What follows is a list of important considerations when it comes to choosing a long term care policy. This list is by no means exhaustive — it’s mainly based on things that I’ve run across while reading through my parents’ policies — but it at least gives you a good place to start.
When to buy
First and foremost, you’ll need to decide when to buy your policy. In general terms, if you buy too soon, you may wind up paying for coverage that you don’t need (yet). But if you wait too long, the premiums will be sky high. Also, the longer you wait, the more likely you’ll be rejected for coverage. For reference, more than half of all policies are sold to those in the 55-64 age group, though an argument could definitely be made for buying as early as age 45.

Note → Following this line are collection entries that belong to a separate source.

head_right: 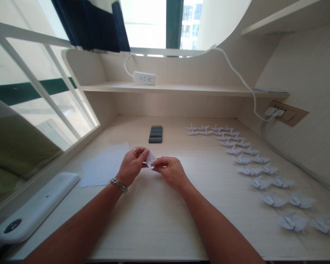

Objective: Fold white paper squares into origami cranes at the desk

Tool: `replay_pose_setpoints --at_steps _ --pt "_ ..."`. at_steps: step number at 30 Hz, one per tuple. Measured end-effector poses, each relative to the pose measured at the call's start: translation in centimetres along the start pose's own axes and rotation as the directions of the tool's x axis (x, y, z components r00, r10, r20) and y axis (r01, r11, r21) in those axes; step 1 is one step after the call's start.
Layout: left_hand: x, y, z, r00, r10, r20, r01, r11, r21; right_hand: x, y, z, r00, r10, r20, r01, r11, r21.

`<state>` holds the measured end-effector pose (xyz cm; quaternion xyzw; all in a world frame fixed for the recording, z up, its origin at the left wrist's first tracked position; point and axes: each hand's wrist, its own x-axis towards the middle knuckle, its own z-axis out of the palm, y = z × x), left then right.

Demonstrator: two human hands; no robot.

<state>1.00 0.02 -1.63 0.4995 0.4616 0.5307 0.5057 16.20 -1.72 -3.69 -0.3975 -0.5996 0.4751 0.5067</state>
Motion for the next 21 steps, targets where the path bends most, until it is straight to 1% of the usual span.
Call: replay_pose_setpoints --at_steps 4,6,9,11,15,19,21 --pt "-0.06 0.05 -0.01 1.0 -0.003 0.018 0.004 1.0 -0.021 -0.02 0.02 -0.17 0.998 0.055 -0.016 -0.055 0.998 -0.021" --pt "-0.12 0.09 -0.03 0.998 -0.004 0.062 0.007 0.999 -0.046 -0.06 -0.01 -0.21 0.996 0.084 -0.02 -0.084 0.996 -0.006" --pt "-0.16 0.08 -0.13 0.99 -0.006 0.141 0.012 0.999 -0.04 -0.09 0.0 -0.27 0.994 0.103 -0.029 -0.103 0.995 -0.002" --pt "-0.13 0.04 -0.21 0.987 -0.009 0.158 0.014 0.999 -0.03 -0.05 0.07 -0.33 0.993 0.112 -0.022 -0.112 0.994 -0.016" --pt "-0.08 -0.02 -0.25 0.995 0.001 0.097 0.003 0.999 -0.038 0.05 -0.02 -0.47 0.993 0.115 -0.003 -0.115 0.992 -0.052" --pt "-0.07 -0.1 -0.12 0.998 0.038 0.045 -0.035 0.997 -0.068 0.03 -0.57 -0.43 0.985 0.171 -0.003 -0.171 0.985 0.009" --pt "-0.09 -0.19 -0.01 0.998 0.049 0.037 -0.046 0.996 -0.072 -0.01 -0.68 -0.32 0.985 0.173 -0.003 -0.173 0.985 0.016"
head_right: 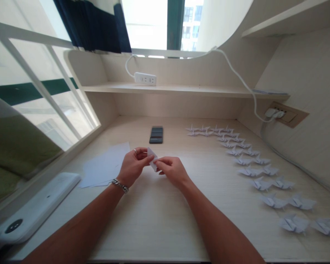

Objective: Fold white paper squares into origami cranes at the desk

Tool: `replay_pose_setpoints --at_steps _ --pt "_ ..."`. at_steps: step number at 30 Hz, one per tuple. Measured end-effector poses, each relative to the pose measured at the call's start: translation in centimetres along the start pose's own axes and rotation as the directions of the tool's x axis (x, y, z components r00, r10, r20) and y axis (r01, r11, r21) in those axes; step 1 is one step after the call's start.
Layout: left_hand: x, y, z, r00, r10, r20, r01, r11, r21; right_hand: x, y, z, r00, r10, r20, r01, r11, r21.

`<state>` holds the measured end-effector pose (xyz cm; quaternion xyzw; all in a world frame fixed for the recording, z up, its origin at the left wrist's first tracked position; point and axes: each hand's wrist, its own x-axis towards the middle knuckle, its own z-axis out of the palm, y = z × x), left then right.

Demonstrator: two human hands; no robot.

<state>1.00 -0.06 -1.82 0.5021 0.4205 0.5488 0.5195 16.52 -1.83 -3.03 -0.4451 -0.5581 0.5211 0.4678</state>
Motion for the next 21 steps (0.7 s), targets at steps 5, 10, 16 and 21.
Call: replay_pose_setpoints --at_steps 5,10,16,21 --pt "-0.1 -0.3 0.4 1.0 -0.004 -0.025 0.003 1.0 -0.02 0.2 0.6 0.3 0.997 -0.067 -0.028 0.066 0.998 -0.01" --pt "-0.1 -0.4 0.7 0.996 -0.016 -0.083 0.009 0.997 -0.079 0.3 0.8 0.5 0.997 -0.044 -0.063 0.047 0.998 0.047" --pt "-0.4 -0.5 1.0 0.992 0.072 -0.1 -0.06 0.991 0.117 0.1 0.4 0.7 0.998 -0.037 -0.041 0.038 0.999 0.025" --pt "-0.7 -0.7 1.3 0.999 0.035 -0.01 -0.033 0.991 0.132 0.3 0.7 0.3 0.989 -0.043 -0.143 0.041 0.999 -0.012"
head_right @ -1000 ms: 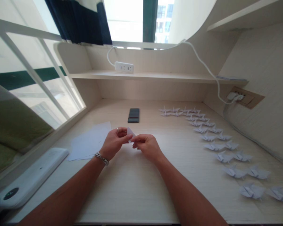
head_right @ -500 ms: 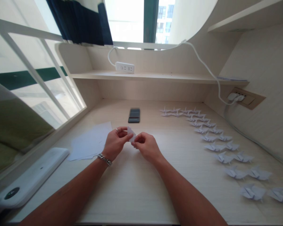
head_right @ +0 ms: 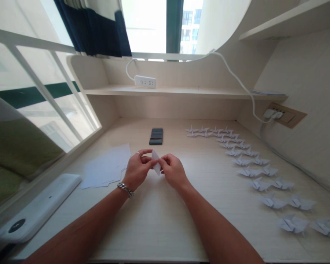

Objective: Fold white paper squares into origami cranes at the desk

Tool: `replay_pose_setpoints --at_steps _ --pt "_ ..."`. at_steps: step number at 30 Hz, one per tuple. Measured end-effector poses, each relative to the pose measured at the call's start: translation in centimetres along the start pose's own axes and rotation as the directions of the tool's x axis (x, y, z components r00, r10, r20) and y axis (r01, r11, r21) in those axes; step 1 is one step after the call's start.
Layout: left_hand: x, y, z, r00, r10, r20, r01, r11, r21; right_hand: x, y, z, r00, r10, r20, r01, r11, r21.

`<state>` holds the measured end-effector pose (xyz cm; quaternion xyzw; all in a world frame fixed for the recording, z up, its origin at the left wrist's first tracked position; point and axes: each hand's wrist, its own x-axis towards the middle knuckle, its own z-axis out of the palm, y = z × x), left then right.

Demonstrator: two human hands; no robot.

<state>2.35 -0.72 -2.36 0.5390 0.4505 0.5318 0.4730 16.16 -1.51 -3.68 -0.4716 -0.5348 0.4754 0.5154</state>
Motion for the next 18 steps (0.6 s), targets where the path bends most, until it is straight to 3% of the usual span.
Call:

Another important consideration is how much coverage you’ll need. Obviously, more is better, but higher benefits come at increased cost. It really seems like this one falls into the “it depends” category, as the costs associated with different types of care vary widely across the country. In other words, one size doesn’t fit all.
Benefit increase option
Related to the above… Costs associated with long term care will increase over time. Do you want your benefit level to increase, as well? In many cases, you can elect a “benefit increase” option to help keep pace with inflation, though this will likewise come at a cost. Still, this is worth at least considering, especially if you buy a policy relatively early.
Elimination (waiting) period
The elimination period is a bit like a deductible, in that you’ll have to pay for the care yourself (out-of-pocket) for a set period of time before your LTC benefits kick in. Elimination periods can vary from 20-120 days, though 90 days seems fairly common. Note that you can typically only count those days on which costs were actually incurred, so you can’t just pay someone to come in once a week for 3 months to satisfy a 90-day elimination period.
Waiver of premium
Once the benefits kick in, do you need to keep paying the premium? In some cases, yes, in other cases, no. In my parents’ case, the waiver of premium appears to only kick in after they’ve spent 60 days in a nursing home. In other words, it doesn’t appear to apply to in-home healthcare (though I’m still trying to track this down). This is a bit of a bummer, but it is what it is.
Maximum lifetime benefit
Finally, depending on the policy that you choose, there may be a maximum lifetime benefit. This limit can be defined either in terms of a total dollar amount, or a set number of years over which the policy will pay out. Choose carefully, as you may live longer than you expect, and these costs really add up over time.